Member of the Moldovan Parliament
- In office 1917–1918

= Andrei Găină =

Bessarabian politician (1885–1940)

Andrei Găină (born 1885, Chițcanii Vechi, Teleneşti - died 1940, Chițcanii Vechi, Teleneşti) was a deputy in the first Parliament of Bessarabia "Sfatul Țării" in the years 1917-1918, voting the Union of Bessarabia with Romania.

== Biography ==
Andrei Găină was born in 1885 in the village of Chiţcanii Vechi. He was a farmer. He was a soldier in the Tzarist Army on the fronts of the First World War. Then he was the mayor of Chițcanii Vechi in the years immediately following the Union of 1918. Having no children adopted two girls:
- Raisa Lentovschi, a refugee Russia who graduated from the Faculty of Philology at Iasi, was then a teacher of French and Romanian at Chiţcanii Vechi until 28 June 1940 and after 22 June 1941. He died during childbirth in 1942. She is buried at the village cemetery. In marriage he had the family name Marandici.
- Iulia Coman (born Șova), the biological daughter of Xenofont Șova, deported in 1940 to Siberia. She has fled with her biological mother in Romania in 1940 and 1944. He graduated from the Faculty of Philology. Teacher of French in Buzau. Currently she is at pension age.

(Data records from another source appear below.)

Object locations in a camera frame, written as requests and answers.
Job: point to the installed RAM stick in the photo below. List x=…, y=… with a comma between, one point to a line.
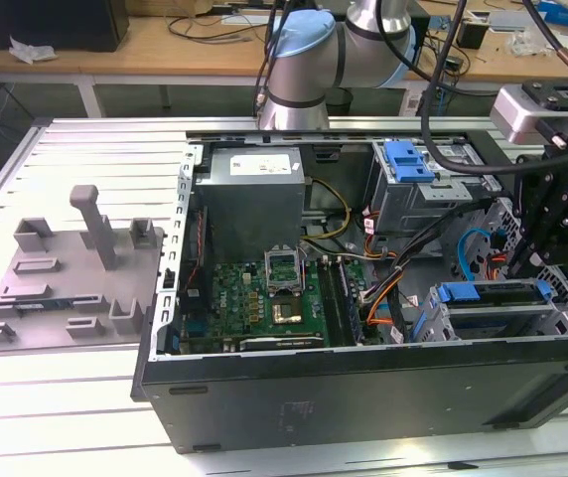
x=351, y=303

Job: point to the grey parts rack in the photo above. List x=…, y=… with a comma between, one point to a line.
x=65, y=278

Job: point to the black computer tower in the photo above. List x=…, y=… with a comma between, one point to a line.
x=65, y=25

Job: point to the metal optical drive cage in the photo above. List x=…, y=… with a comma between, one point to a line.
x=413, y=208

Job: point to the black open PC case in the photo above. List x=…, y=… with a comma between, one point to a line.
x=314, y=407

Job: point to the small black box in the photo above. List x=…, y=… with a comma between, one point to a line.
x=472, y=35

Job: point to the graphics card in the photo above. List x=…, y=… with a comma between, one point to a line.
x=279, y=343

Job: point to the wooden desk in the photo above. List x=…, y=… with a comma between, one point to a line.
x=189, y=54

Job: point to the blue drive cage latch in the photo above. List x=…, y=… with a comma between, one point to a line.
x=408, y=164

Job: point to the clear plastic bag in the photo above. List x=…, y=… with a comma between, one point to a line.
x=529, y=44

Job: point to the dark waste bin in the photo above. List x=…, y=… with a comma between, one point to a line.
x=338, y=102

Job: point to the green motherboard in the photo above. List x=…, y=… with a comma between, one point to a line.
x=237, y=308

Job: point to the grey flat device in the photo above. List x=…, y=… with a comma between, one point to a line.
x=510, y=21

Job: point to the CPU socket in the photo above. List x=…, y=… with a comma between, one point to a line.
x=286, y=312

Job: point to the metal disk bay cage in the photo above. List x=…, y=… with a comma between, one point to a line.
x=492, y=310

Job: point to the grey power supply unit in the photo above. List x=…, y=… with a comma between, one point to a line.
x=249, y=208

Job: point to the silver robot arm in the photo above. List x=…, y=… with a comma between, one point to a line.
x=304, y=69

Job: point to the crumpled white plastic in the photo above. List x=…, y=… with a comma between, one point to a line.
x=33, y=49

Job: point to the locking lever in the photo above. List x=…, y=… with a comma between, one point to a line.
x=304, y=270

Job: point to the blue cardboard box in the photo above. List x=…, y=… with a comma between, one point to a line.
x=567, y=12

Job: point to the loose RAM stick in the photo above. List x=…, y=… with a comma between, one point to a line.
x=36, y=305

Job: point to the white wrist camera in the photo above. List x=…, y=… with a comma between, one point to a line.
x=512, y=114

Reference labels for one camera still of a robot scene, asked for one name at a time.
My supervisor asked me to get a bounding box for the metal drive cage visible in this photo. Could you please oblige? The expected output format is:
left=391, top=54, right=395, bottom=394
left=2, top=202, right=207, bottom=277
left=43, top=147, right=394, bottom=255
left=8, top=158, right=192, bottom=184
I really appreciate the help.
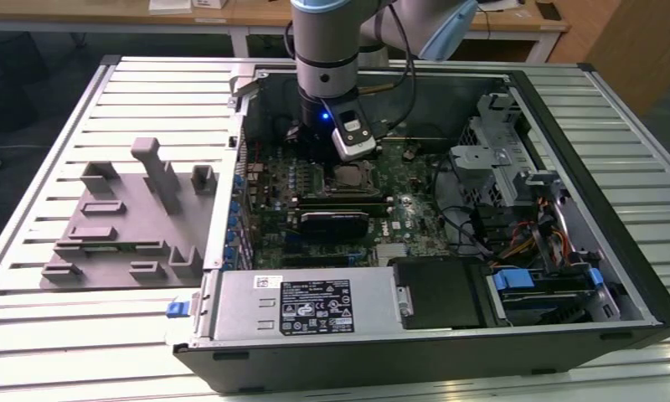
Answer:
left=448, top=94, right=542, bottom=210

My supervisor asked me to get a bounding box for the blue case latch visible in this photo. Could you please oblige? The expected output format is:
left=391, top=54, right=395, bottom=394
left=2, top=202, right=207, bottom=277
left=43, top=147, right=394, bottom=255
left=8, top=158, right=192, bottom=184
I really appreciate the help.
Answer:
left=166, top=295, right=194, bottom=319

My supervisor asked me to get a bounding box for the gray parts rack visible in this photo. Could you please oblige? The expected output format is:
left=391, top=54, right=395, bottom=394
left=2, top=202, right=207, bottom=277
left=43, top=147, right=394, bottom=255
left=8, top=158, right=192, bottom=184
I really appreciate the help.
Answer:
left=38, top=137, right=219, bottom=291

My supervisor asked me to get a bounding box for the blue disk carrier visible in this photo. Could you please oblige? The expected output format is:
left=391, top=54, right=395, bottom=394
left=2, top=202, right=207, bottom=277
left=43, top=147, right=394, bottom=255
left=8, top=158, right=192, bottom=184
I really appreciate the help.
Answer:
left=494, top=270, right=536, bottom=290

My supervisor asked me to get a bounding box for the green motherboard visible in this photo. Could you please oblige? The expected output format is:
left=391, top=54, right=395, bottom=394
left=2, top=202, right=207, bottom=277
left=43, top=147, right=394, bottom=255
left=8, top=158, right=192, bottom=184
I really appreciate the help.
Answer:
left=238, top=136, right=480, bottom=271

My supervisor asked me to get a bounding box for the silver power supply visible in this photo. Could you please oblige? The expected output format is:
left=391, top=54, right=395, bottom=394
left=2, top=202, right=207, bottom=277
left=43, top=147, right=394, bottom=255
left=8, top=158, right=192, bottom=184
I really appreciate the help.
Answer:
left=208, top=267, right=403, bottom=341

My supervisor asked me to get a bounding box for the copper-tipped black cable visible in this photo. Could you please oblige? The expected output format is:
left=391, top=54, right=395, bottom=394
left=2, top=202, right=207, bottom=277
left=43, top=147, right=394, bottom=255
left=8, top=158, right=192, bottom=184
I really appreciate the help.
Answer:
left=358, top=0, right=419, bottom=136

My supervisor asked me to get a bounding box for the CPU socket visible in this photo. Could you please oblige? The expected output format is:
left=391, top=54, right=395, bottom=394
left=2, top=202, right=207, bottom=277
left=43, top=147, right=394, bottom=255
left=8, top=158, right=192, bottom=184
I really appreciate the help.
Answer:
left=318, top=160, right=382, bottom=198

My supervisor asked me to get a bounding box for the green RAM stick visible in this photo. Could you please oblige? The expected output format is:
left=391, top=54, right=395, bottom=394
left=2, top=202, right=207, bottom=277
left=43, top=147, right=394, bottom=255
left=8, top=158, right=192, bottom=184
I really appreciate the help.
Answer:
left=79, top=244, right=143, bottom=254

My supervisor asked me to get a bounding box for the wooden cabinet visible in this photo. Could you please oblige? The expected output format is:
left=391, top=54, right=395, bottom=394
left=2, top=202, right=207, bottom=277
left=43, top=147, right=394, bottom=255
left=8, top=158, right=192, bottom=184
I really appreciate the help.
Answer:
left=548, top=0, right=670, bottom=121

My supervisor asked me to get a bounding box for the black PC case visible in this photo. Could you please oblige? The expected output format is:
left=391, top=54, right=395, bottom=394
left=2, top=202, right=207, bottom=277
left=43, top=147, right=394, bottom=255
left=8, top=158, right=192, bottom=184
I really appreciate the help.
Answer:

He was a member of the Central Committee of Moldovan soldiers in Chișinau. At the Congress of the Moldavian Soldiers on 20–27 August 1917 in Chișinau, he was elected deputy in the Sfatul Țării from Orhei County.

In the interwar years, after the agrarian reform of 1922, it possessed 50 ha of agrarian land.

Andrei Găină died in January 1940. He is buried in the courtyard of the village church. He built the new church in the village. He was married to Theodora. He also had a brother, Constantin (died in 1949 in Chițcanii Vechi), who had several children, now inhabitants of Bessarabia.